Asia Bibi, the Nigerian Elders, and the Radical Nature of Christian Forgiveness


John Stonestreet

Roberto Rivera

What sets Christianity apart from all other world religions? Certainly the divinity and resurrection of Jesus, but what else?

Christianity grounds a respect for all human life, but so do other religions such as Jainism and Wicca. Christianity has a robust moral framework that holds all of us to a high standard of behavior, but so do Orthodox Judaism and Islam, especially when it comes to human sexuality.

But what about forgiveness? Jesus’ radical command to not only forgive, but to forgive “seventy times seven,” has no equivalent in any other faith. Add that to the command to love, bless, and pray for our enemies and those who persecute us, and now we have something that only Christianity offers the world—something the world would desperately miss if it ever lost it. After all, when Christians forgive as we are instructed to do, the world can’t help but take notice.

In a recent interview with the BBC, Asia Bibi, the Pakistani Christian who spent eight years waiting execution on a trumped-up charge of blasphemy, recalled her mistreatment, including “having her neck put in a brace tightened by a key and pulled on a chain by guards.” She described how much of sham her “trial” was, and how she was not even allowed to say anything in her own defense. She talked about the pressure she faced to renounce her faith.

And then she said, “I am not angry at all. I have forgiven everyone from my heart. And there is no hardness in me.” She then offered kind words for the government of Pakistan, saying she was “proud” of her country for ultimately freeing her.

Also last week, four Nigerian elders gathered together to worship in the charred remains of their church, just two days after terrorists from Boko Haram burnt it and two other churches to the ground, destroyed parts of the village, and kidnapped a few of the women there. During the service, the elders prayed for God’s “forgiveness, mercy, and cleansing of the land.”

Of course, the idea of forgiveness isn’t unique to Christianity. Other religions and even secular worldviews sometimes talk about the need for forgiveness, or at least of “letting go of the past.”

How Christianity defines forgiveness, however, goes far beyond this. Jesus taught us to pray, “Forgive us our trespasses, as we forgive those who trespass against us.” In Matthew 18, he told a parable about a man who was forgiven an unimaginably huge debt who then refused to forgive someone a much smaller debt. The unmerciful debtor was thrown in prison for his lack of forgiveness, to which Jesus added: “So also my heavenly Father will do to every one of you, if you do not forgive your brother from your heart.”

In other words, radical forgiveness and mercy are not an optional self-help suggestion in Christianity.
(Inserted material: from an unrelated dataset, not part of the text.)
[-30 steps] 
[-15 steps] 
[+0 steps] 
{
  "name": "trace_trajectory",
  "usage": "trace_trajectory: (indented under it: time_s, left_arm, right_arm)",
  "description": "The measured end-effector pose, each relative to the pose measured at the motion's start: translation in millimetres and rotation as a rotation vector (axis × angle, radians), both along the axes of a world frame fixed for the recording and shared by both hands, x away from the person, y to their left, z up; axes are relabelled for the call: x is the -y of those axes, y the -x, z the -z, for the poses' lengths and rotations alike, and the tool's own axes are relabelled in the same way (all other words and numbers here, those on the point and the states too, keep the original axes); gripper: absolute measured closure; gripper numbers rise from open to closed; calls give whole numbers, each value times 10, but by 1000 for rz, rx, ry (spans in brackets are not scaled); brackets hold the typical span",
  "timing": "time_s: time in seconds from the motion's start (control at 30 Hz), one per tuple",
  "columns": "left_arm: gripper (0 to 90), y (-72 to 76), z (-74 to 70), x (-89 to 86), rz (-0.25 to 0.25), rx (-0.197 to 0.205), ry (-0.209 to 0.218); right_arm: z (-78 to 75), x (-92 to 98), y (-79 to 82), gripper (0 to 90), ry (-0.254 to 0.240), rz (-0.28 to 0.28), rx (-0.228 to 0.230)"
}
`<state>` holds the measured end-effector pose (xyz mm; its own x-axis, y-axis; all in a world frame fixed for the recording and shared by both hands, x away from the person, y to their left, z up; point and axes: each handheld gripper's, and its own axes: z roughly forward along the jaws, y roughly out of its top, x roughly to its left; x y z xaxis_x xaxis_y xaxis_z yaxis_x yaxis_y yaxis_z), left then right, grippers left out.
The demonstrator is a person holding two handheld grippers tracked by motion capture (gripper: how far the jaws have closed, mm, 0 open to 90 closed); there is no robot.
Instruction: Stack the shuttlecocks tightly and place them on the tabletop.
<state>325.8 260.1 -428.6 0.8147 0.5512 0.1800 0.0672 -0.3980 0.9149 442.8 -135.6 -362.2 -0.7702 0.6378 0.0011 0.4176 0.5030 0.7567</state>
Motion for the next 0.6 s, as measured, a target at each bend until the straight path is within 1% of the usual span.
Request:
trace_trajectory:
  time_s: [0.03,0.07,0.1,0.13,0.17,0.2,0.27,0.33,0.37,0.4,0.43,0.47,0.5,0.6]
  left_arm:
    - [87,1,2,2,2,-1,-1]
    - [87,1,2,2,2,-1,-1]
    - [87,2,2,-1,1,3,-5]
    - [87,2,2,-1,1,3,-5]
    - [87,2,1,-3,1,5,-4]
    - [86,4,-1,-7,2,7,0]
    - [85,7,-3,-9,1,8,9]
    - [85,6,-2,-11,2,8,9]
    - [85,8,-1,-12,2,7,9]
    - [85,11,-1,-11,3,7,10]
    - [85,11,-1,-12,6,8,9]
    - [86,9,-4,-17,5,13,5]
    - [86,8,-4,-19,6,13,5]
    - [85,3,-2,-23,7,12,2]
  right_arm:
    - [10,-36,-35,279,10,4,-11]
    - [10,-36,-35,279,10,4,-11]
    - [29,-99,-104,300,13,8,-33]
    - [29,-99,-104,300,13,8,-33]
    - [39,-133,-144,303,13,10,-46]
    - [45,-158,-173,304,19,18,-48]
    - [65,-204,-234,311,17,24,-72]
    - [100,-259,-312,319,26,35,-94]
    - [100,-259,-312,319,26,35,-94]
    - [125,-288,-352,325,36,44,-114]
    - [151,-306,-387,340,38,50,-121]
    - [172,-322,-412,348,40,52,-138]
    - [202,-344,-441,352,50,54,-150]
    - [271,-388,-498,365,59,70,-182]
We don’t forgive because it’s good for us, though it is, but because the central truth of the Christian way of seeing the world is that we have been forgiven much. Being reconciled to God through the death of His Son means being reconciled to others, even our greatest enemies.

In John Grisham’s recent novel, “The Guardians,” a man who has spent 23 years in prison for a murder he didn’t commit, confronts three people whose false testimony put him behind bars. As he listens to them confess their lies, Grisham writes, “he is stunned by the speed with which he forgave [them] . . . something came over him, maybe the Holy Spirit, and he just couldn’t hate anymore. He closed his eyes and asked God to take away all of his hate, and in a flash a huge burden left his shoulders.”

Grisham’s novel, which the Washington Post called “terrific,” points out another thing that sets Christian forgiveness apart. Not only does God demand radical forgiveness from us, He then enables us to do this thing that seems impossible. As Paul told the Galatians, we can only live a forgiven and forgiving life, through faith in the Son of God who loved us and gave Himself for us.

Just as when Mother Emmanuel Church members forgave Dylan Roof or when the Amish parents forgave and loved the parent of the one who took their children, the world cannot make sense of this kind of mercy. Yet it also cannot help but take notice.